The Tides that Bind is apt on all levels. The cover sports a picture of the boat that returned his family to Connemara in 1966, and many of the songs are plucked from his mother's notebook or learnt from his uncle. There are also three English language songs, four originals, and two in Scots Gaelic that he learned from Kennedy. Kennedy appears on this album to play harp and sing backup vocals, as do other well-regarded musicians, including Allan Henderson (Blazin' Fiddles), Blair Douglas (Runrig), and Findlay Napier (Back of the Moon). But this is a wistful album, not one that spotlights virtuoso performances. hÉanaigh  has some miles on his voice, but he uses that to his advantage to evoke a homespun feel.  Akin to an intimate house concert, hÉanaigh wends his way through some Irish love songs learned from his mother ("Buachaill Caol Ard," "Brid Thomáís Mhurchadha") and intersperses change of mood and pace songs. For instance, a hÉanaigh original, "Óro mo Stórín," a regretful song of lost love, segues to "Time are Changing," his cheery English language song about a relationship that has endured the twists and turns of life's paths. He follows the well-known tragic song "A Nobleman's Wedding" (learned from Joe Heaney) with a bouncy Irish song in which he imagines the mayhem that ensues in a mix of a soldier, a tailor, and a lass. My personal favorite, though, is the more sombre "Bóthar An  Bhláth Buí" in which hÉanaigh muses upon the sorrows that lie amidst the rocky ruins of old cottages and abandoned fields. He also ends on a doleful note, his cover of "The Banks of the Lee" (which, of course, he learned from his uncle). So there it is: love, joy, and sorrow, the ebb and flow of life–the tides that bind.
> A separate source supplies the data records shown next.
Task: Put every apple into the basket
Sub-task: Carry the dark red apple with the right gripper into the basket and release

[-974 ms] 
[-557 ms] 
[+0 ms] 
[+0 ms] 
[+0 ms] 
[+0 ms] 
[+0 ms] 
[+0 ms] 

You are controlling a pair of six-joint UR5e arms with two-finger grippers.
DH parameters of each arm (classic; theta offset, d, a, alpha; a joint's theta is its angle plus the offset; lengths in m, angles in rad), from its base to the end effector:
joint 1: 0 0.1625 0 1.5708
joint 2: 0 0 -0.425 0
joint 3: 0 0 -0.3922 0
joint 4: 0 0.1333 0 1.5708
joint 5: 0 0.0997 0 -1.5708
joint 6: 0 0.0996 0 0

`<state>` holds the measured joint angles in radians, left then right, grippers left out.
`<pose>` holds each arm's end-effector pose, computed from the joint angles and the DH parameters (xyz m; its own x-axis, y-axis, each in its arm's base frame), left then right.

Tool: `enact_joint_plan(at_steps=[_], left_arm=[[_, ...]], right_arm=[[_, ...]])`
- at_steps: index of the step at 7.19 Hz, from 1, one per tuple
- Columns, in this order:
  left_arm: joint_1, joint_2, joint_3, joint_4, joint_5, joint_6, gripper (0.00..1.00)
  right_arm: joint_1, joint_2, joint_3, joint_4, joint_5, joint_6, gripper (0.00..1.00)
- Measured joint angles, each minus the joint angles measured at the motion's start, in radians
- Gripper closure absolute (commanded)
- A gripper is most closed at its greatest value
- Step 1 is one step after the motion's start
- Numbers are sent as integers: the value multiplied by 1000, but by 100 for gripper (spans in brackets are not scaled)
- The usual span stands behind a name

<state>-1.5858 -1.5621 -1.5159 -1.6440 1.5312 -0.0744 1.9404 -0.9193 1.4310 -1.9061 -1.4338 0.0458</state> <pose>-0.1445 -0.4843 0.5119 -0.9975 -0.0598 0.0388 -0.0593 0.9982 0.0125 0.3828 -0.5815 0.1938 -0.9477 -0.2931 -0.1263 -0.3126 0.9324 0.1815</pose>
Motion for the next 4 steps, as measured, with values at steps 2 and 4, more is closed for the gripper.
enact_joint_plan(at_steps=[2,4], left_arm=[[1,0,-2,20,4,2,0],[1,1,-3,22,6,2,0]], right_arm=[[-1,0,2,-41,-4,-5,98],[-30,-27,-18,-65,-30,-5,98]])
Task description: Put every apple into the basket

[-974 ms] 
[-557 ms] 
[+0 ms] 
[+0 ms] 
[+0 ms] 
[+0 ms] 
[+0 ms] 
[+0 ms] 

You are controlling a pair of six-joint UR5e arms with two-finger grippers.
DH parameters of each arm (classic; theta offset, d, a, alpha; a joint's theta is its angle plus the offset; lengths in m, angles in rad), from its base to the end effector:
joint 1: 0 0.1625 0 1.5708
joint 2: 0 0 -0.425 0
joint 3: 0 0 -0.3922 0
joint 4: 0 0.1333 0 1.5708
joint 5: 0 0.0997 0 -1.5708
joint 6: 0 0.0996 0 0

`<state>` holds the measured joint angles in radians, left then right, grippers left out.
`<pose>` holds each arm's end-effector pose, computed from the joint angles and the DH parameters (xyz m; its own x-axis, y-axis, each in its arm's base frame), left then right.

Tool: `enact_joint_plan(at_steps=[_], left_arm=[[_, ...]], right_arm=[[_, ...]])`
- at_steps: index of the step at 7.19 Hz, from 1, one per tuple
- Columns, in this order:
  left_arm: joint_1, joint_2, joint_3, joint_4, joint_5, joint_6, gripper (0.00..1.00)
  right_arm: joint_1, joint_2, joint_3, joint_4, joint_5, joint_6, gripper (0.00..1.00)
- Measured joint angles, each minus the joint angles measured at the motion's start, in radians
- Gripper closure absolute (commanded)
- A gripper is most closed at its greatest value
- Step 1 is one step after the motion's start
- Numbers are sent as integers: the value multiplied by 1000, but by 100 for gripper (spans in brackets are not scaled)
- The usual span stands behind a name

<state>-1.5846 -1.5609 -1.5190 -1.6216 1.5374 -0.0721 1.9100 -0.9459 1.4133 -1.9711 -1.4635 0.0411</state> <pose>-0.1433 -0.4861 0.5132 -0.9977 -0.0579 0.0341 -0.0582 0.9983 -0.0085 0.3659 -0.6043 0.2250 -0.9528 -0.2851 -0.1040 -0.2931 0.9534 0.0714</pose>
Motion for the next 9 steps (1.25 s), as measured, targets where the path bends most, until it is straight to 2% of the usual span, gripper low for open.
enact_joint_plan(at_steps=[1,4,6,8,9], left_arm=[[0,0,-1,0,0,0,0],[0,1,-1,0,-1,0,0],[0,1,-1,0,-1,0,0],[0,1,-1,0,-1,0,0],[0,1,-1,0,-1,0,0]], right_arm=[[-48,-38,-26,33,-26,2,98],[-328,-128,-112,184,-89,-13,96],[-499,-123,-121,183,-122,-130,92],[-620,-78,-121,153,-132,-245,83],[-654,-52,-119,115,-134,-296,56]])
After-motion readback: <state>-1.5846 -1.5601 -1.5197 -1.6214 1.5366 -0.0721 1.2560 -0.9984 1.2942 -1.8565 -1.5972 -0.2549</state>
Rob Weir


The Onlies: Young Band on the Rise

Long Before Light
Soft Day Records 003

Within recent memory, grizzled vets of the folk music scene were worried that both performers and audiences were getting too gray for the future health of the music. These days, there is such a wealth of new talent that observers wonder how all these promising upstarts can attract attention in an increasingly crowded field. This is especially vexing given that so many new bands have gravitated to bluegrass and old-time music. Sociologists can probably make a case that nostalgia is attractive when the future is uncertain, but I prefer the simpler explanation that young people are attracted to bluegrass energy, the rhythms of old-time music, and the time-honed gravitas of trad. Enter the Seattle-based trio (and occasional quartet) The Onlies, who specialize in all three and share an additional love of Celtic music.

If there is a single prerequisite for gaining attention, it's that you need to be very good at what you do. Music is like top-drawer spirits; it gets better over time. But wait! The Onlies–guitarist Leo Shannon, fiddler/banjoist Riley Calagno, and fiddler Sami Braman– are still in high school. True, but all three have played together since they were in grade school. And lord knows that they share good role models: Darol Anger, Liz Carroll, Bruce Molsky, Alaisdair Fraser, Brittany Haas, Tommy Jarrell…. Moreover, if the fiddle-centric Long Before Light is any indication, they already possess more poise than many of their elders. The Onlies exercise their interest in Celtic music on "Moll Ha' Penny," a set of two Irish tunes, and again on "Freddy's," a New Breton delicacy written by the late John Morris Rankin. We can also hear Tommy Jarrell's influence on "Cheese Closet," a deliberately raw tune penned by Shannon. He also does a nice job on the old-time standard "Jubilee," a song popularized by Doc Watson. But one of the one precocious things about this album is that 60% of its fifteen tracks are originals. That list includes Colcagno's "Skipping Stones," a lovely little song onto which Braman appends "North Fork," a pick-'em-up-lively fiddle tune of her own composition. Together with sweet harmonies it makes for one of those earworms you're happy to invite into your head. It's emblematic of most of the selections on the album: joyous, earnest, and nimble. Let me address the gorilla in the room, though. Does one also hear youthful inexperience? Mostly no, though there is, of course, room for growth. The harmony singing is much better than the leads at present, and a few of the tunes could benefit from being more adventuresome. Sure. Now ask yourself what you were doing in high school! Then listen to this CD and repeat after me: "The kids are alright. The kids are alright….."
Rob Weir

Here's a YouTube live performance.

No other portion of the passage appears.